» **Records excerpted from a collection**
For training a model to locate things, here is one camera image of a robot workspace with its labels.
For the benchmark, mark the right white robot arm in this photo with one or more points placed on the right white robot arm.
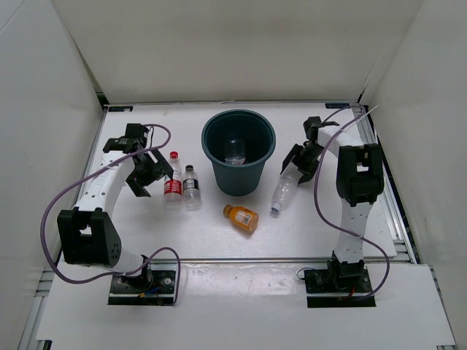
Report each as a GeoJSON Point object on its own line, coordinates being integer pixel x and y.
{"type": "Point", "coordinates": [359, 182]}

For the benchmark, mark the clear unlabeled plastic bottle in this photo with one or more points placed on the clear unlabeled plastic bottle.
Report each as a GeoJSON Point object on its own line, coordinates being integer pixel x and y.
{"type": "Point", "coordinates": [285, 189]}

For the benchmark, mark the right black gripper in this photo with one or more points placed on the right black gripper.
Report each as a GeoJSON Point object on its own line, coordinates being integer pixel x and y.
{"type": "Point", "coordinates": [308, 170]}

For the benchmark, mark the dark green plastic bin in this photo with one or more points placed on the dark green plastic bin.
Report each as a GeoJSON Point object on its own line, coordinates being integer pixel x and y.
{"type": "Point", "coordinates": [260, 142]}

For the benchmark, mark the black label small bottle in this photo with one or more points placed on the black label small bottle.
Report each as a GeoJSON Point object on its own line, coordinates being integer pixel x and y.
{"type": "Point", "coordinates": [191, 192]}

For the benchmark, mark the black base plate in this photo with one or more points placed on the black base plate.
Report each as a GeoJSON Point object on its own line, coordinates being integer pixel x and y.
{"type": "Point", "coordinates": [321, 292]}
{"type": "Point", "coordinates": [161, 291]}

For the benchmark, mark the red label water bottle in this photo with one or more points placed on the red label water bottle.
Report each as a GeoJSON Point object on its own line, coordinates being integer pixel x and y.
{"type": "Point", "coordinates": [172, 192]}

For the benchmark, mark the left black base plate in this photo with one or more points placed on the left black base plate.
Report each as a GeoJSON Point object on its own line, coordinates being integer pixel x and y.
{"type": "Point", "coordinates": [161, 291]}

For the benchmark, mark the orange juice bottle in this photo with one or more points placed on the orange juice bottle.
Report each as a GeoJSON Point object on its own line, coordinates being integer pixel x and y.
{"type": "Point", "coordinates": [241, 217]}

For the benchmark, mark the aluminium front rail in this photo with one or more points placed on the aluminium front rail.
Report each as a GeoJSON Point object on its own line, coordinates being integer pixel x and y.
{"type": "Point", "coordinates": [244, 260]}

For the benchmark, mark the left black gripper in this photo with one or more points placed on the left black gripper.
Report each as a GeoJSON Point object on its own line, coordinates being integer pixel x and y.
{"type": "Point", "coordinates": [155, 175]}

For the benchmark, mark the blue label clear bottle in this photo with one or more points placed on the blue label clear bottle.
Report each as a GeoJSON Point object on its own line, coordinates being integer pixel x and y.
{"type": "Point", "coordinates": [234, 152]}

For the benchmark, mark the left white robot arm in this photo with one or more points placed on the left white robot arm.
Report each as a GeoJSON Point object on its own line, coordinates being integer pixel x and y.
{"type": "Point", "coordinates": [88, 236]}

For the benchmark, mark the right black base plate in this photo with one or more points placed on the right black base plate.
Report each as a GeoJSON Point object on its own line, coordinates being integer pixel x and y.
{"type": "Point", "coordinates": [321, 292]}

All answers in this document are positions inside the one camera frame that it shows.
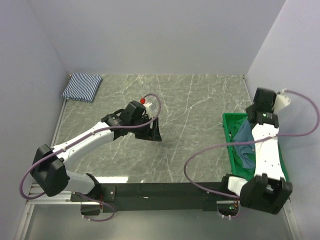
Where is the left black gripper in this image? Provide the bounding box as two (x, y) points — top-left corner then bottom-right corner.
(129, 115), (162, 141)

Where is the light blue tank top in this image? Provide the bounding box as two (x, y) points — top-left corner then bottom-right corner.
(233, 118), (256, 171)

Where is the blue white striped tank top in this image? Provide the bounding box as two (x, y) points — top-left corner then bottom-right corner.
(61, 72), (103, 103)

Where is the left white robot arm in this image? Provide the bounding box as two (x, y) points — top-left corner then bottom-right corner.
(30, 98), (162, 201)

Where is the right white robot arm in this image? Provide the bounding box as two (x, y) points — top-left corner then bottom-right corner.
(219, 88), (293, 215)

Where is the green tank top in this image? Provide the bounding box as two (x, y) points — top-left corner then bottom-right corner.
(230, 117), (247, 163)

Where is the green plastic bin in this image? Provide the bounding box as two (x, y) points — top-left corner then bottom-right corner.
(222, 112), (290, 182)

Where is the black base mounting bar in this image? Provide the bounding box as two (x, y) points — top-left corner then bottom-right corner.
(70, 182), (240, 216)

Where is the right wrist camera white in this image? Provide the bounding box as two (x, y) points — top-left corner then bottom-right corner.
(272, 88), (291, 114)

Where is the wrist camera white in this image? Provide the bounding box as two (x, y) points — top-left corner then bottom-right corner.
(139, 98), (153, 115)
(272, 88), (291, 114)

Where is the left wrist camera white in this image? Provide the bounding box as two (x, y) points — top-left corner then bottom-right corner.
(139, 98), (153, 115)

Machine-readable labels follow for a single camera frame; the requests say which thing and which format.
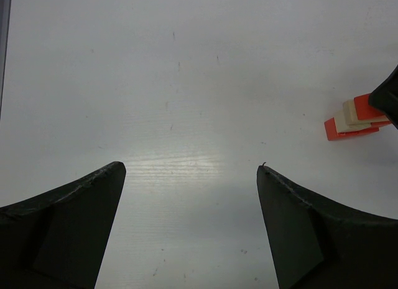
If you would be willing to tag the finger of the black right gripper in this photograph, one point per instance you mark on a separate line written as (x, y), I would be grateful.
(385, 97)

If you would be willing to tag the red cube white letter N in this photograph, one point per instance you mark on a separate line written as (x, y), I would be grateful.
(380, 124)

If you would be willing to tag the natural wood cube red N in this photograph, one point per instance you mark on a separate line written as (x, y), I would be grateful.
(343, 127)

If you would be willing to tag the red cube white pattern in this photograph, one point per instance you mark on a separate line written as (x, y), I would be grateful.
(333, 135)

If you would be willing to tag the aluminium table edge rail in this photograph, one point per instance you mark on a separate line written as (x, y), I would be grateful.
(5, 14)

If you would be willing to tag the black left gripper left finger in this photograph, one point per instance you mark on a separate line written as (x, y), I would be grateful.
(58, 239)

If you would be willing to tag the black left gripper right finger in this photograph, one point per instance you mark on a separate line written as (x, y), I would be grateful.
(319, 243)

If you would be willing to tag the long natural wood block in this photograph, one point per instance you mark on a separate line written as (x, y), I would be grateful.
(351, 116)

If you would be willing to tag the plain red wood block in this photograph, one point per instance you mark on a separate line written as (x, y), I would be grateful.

» **Required work**
Your answer should consist only of the lines above between the line holding "For the benchmark, mark the aluminium" and the line holding "For the benchmark, mark the left white", inclusive, each transcribed exactly.

» **Output for this exercise**
For the benchmark, mark the aluminium front rail in this photo with one or more points placed on the aluminium front rail.
Report each as a GeoJSON Point object on its own line, coordinates being integer pixel x and y.
{"type": "Point", "coordinates": [244, 260]}

For the benchmark, mark the left black gripper in this photo with one or more points placed on the left black gripper.
Report each as a GeoJSON Point object on its own line, coordinates being integer pixel x and y.
{"type": "Point", "coordinates": [155, 175]}

For the benchmark, mark the blue label clear bottle in this photo with one or more points placed on the blue label clear bottle.
Report each as a GeoJSON Point object on its own line, coordinates being integer pixel x and y.
{"type": "Point", "coordinates": [234, 152]}

For the benchmark, mark the left white robot arm in this photo with one or more points placed on the left white robot arm.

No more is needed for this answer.